◆ **ABOUT THIS TASK**:
Leave out the pictures and retype, exactly, the lines below from the line with "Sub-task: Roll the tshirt" up to and including the line with "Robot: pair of", nothing more.

(Stored records)
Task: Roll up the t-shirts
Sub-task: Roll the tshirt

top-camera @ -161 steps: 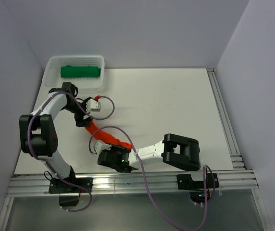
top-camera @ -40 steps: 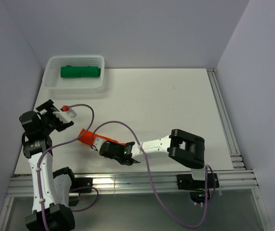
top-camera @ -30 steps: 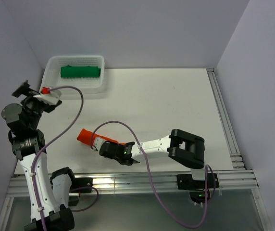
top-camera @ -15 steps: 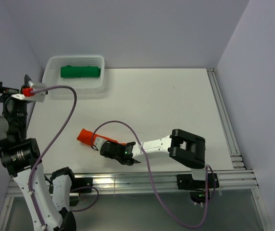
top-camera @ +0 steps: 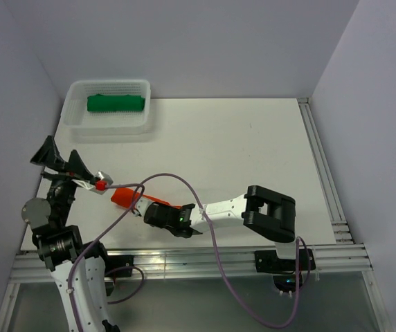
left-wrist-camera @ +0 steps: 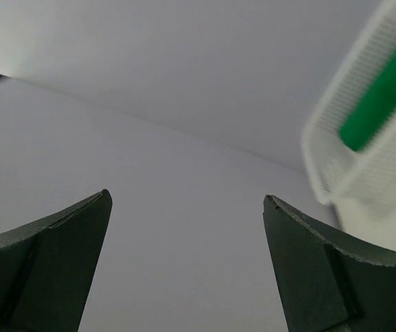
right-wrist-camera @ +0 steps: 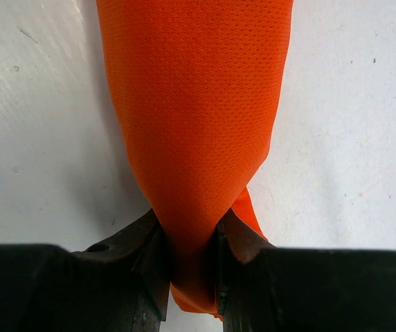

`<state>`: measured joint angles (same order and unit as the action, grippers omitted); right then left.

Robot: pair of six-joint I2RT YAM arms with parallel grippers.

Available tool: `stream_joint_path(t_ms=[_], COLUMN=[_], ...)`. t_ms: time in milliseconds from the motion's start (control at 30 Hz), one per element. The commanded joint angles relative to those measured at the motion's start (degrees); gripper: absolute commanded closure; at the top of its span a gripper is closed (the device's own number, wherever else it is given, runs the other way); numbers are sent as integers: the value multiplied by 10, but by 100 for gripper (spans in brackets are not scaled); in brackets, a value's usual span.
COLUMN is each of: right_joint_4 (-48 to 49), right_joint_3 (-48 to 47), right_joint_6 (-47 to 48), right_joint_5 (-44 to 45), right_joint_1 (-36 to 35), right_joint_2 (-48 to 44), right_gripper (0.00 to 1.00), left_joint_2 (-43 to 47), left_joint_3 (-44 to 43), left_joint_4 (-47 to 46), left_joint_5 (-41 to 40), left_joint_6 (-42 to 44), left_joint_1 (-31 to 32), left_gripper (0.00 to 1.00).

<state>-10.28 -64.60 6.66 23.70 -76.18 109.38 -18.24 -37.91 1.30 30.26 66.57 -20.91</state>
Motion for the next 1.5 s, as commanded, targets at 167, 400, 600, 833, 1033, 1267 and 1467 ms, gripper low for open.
stream_joint_path(t_ms=[167, 400, 600, 833, 1033, 1267, 1467], right_joint_4=[-91, -93, -107, -121, -157, -163, -159], right_joint_3=[32, 29, 10, -22, -75, -96, -93], right_joint_6=[-42, -43, -52, -53, -37, -31, -29], right_joint_5=[-116, -116, -131, -121, -103, -129, -143], right_joint_1=[3, 2, 27, 66, 103, 152, 162], right_joint_2=[65, 71, 92, 108, 153, 158, 149], right_gripper=[100, 100, 100, 100, 100, 100, 100], left_joint_2=[0, -14, -20, -28, -30, -136, -188], left_joint_3=[160, 212, 234, 266, 272, 299, 313], left_joint_4=[38, -71, -15, -111, -113, -188, -167], left_joint_5=[-7, -106, -76, -51, -25, 90, 104], left_joint_6=[9, -48, 8, -29, 22, 77, 174], left_joint_1=[6, 49, 57, 58, 58, 69, 81], left_gripper=[2, 2, 0, 1, 0, 1, 1])
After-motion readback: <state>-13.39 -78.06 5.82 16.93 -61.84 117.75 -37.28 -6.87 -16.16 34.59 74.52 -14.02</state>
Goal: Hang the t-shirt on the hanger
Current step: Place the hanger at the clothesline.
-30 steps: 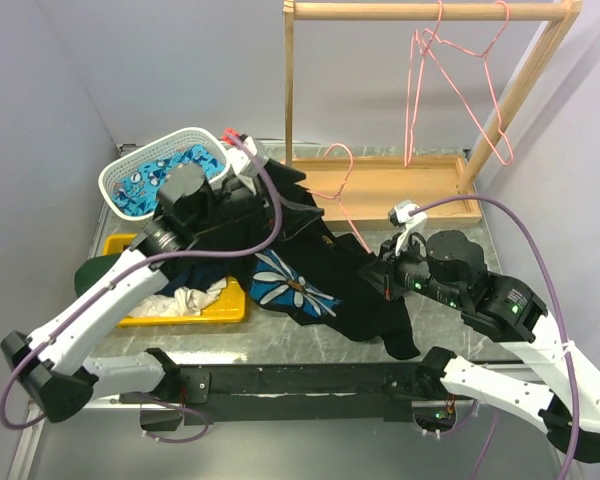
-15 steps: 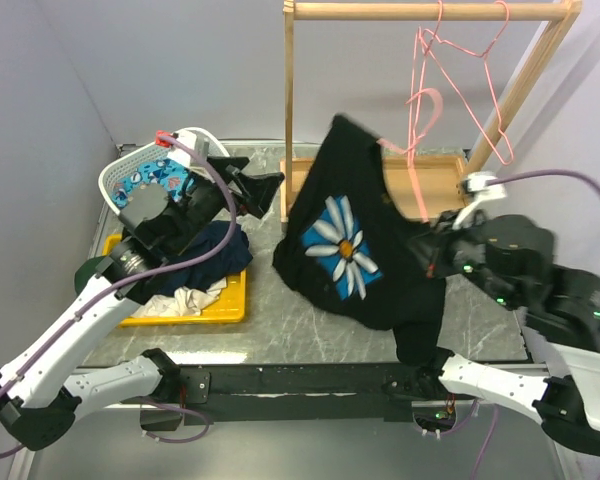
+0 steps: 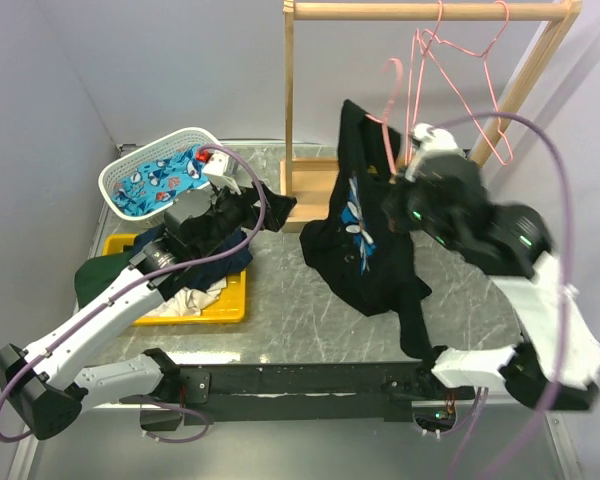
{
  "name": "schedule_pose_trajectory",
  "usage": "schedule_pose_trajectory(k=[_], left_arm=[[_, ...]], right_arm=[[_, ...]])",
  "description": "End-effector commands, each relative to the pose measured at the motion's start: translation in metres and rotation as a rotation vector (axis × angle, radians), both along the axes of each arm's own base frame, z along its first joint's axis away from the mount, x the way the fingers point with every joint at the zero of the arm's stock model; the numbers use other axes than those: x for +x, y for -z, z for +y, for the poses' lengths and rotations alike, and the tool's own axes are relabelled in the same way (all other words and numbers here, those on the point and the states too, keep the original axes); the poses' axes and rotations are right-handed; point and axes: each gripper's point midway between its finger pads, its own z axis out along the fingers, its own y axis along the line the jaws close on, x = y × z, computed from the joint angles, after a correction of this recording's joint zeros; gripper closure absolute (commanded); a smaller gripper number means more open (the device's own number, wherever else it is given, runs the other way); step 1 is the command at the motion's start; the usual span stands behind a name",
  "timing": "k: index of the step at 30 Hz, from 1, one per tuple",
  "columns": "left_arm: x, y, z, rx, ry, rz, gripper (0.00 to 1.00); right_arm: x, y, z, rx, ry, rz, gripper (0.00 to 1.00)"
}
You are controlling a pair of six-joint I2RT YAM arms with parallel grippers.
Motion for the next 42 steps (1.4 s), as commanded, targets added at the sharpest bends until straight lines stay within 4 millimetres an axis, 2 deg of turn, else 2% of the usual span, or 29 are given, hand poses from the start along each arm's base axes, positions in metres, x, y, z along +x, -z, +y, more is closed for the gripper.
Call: schedule_pose_trajectory(k=[1, 2, 6, 9, 11, 17, 22, 31, 36, 39, 40, 42], left_arm=[[-0.006, -0.021, 0.001, -0.070, 0.009, -0.050, 0.03], [-0.007, -0.021, 0.001, -0.070, 0.014, -0.047, 0.03], [-0.011, -0.018, 0.001, -0.067, 0.029, -0.038, 0.03], [-0.015, -0.021, 0.003, -0.075, 0.034, -0.039, 0.03], [-0.016, -0.019, 0.004, -0.075, 0.036, -0.039, 0.03], [-0.017, -0.022, 0.006, -0.077, 0.033, -0.044, 0.03], [-0.018, -0.028, 0.003, -0.088, 0.044, -0.052, 0.02], [-0.014, -0.024, -0.001, -0.083, 0.045, -0.044, 0.02], [-0.010, -0.014, -0.003, -0.071, 0.041, -0.021, 0.01], [-0.009, -0.003, -0.005, -0.060, 0.042, 0.000, 0.01], [-0.009, 0.002, -0.006, -0.055, 0.044, 0.009, 0.01], [-0.009, 0.009, -0.008, -0.056, 0.054, 0.025, 0.00]], right_arm=[[0.038, -0.041, 0.025, 0.084, -0.003, -0.102, 1.00], [0.045, -0.045, 0.024, 0.082, 0.011, -0.109, 1.00], [0.082, -0.061, 0.045, 0.078, 0.018, -0.118, 1.00], [0.100, -0.070, 0.056, 0.087, 0.019, -0.145, 1.00], [0.108, -0.080, 0.057, 0.099, 0.036, -0.190, 1.00], [0.135, -0.088, 0.054, 0.097, 0.052, -0.235, 1.00], [0.148, -0.097, 0.055, 0.103, 0.049, -0.290, 1.00], [0.170, -0.082, 0.056, 0.060, 0.072, -0.288, 1.00], [0.182, -0.066, 0.060, 0.034, 0.081, -0.257, 1.00], [0.182, -0.055, 0.058, 0.019, 0.095, -0.231, 1.00], [0.182, -0.055, 0.058, 0.023, 0.095, -0.234, 0.99], [0.178, -0.052, 0.055, 0.018, 0.095, -0.233, 0.91]])
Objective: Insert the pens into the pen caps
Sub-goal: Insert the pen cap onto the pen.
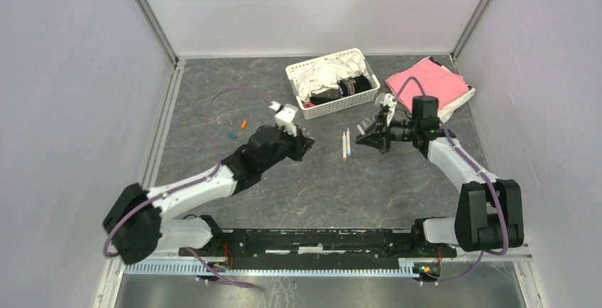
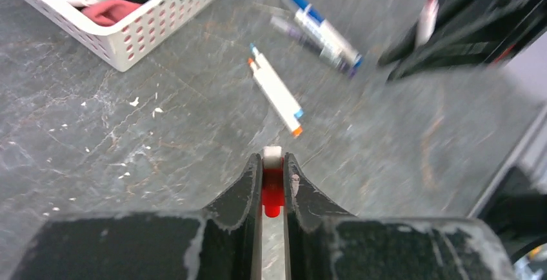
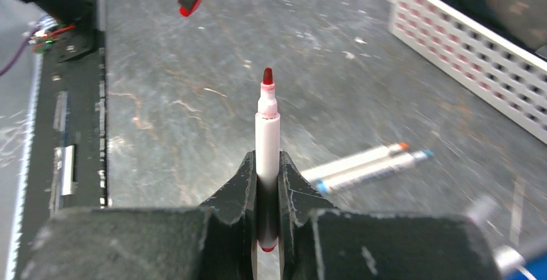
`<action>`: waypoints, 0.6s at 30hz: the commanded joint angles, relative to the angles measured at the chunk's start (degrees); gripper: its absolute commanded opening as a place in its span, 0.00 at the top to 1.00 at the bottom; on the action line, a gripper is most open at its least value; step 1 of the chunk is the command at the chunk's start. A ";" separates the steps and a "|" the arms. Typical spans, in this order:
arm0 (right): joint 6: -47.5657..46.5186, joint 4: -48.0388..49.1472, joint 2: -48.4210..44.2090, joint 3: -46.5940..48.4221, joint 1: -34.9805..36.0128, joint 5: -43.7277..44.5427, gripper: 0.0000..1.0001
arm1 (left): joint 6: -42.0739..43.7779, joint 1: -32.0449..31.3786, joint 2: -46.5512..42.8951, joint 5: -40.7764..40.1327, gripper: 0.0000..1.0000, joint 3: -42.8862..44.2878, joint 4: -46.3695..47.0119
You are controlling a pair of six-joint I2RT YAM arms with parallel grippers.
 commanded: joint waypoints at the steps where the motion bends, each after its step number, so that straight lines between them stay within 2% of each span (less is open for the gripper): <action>1: 10.28 13.05 -2.72 -3.49 6.87 -0.66 1.00 | -19.66 0.13 -10.31 -6.68 0.98 -12.80 23.23; 4: 23.13 26.82 -3.83 -8.02 10.98 -0.65 1.00 | -26.94 0.05 -15.53 -9.79 0.98 -19.27 31.31; 9: 43.87 47.98 -5.83 -15.62 17.40 4.05 1.00 | -37.61 0.04 -21.71 -18.75 0.98 -26.78 37.55; 13: 52.01 55.05 -5.84 -18.45 21.49 7.59 1.00 | -43.21 -0.04 -23.35 -24.03 0.98 -28.89 37.85; 18: 55.38 56.26 -3.55 -18.58 27.09 9.90 1.00 | -44.72 -0.92 -21.18 -24.99 0.98 -27.95 38.84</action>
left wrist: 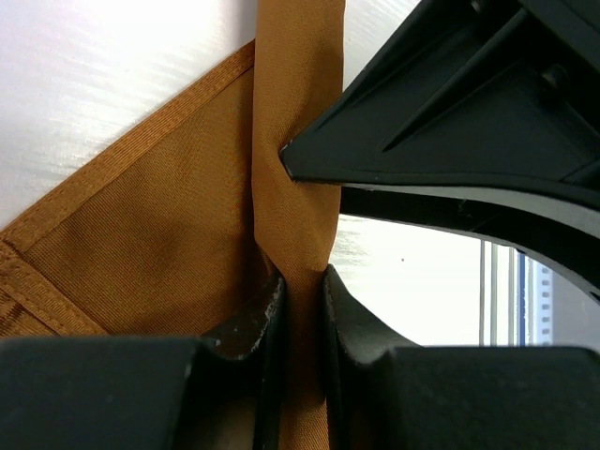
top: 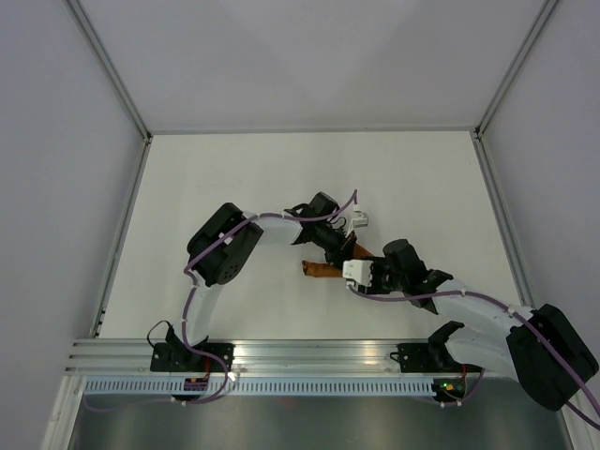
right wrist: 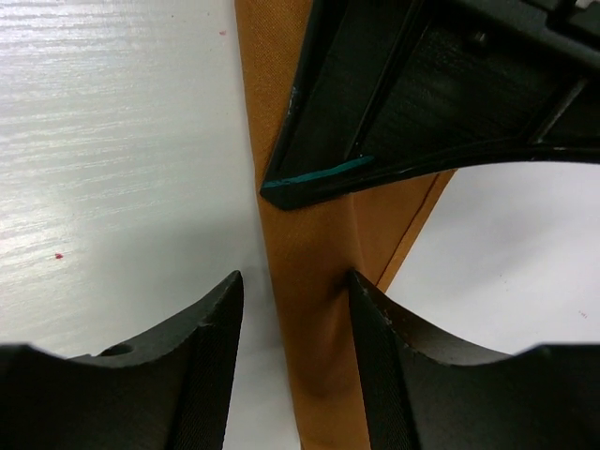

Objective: Fold the napkin, place the utensils inside, and roll it up
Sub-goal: Roll the napkin with the utensil

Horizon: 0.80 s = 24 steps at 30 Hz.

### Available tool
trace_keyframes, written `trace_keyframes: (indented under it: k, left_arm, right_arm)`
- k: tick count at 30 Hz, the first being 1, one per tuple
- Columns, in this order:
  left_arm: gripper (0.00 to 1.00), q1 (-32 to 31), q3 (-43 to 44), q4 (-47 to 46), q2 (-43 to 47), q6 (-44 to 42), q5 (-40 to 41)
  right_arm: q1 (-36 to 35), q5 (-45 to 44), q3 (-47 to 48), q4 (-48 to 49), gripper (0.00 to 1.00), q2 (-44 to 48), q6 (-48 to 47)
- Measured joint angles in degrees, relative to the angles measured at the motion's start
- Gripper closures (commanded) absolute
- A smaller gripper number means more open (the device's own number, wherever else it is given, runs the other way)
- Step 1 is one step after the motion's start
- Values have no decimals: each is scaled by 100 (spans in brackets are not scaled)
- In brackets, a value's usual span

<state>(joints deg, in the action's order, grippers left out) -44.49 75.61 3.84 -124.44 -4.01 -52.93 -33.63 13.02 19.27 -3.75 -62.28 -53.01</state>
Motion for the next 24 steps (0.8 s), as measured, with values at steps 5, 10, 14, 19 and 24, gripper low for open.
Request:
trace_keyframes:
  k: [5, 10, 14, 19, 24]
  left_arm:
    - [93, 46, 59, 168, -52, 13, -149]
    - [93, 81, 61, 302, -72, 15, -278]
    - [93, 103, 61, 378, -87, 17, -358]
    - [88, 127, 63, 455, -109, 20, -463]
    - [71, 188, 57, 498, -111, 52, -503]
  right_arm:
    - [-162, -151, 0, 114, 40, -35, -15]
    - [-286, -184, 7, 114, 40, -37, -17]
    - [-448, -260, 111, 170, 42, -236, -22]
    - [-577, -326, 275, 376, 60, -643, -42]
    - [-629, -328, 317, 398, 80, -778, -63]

◆ **TASK RESULT**:
Sub-task: Roll the tshirt

top-camera @ -161 steps: 
top-camera @ -40 steps: 
top-camera @ -30 steps: 
top-camera @ -15 steps: 
top-camera @ +0 steps: 
left-wrist-camera @ +0 steps: 
right-wrist-camera @ +0 steps: 

`<state>`: measured joint angles (same order and unit as the action, grippers omitted); right then left.

Robot: pair of six-joint I2RT YAM arms with parallel grippers.

There is nothing further to this answer.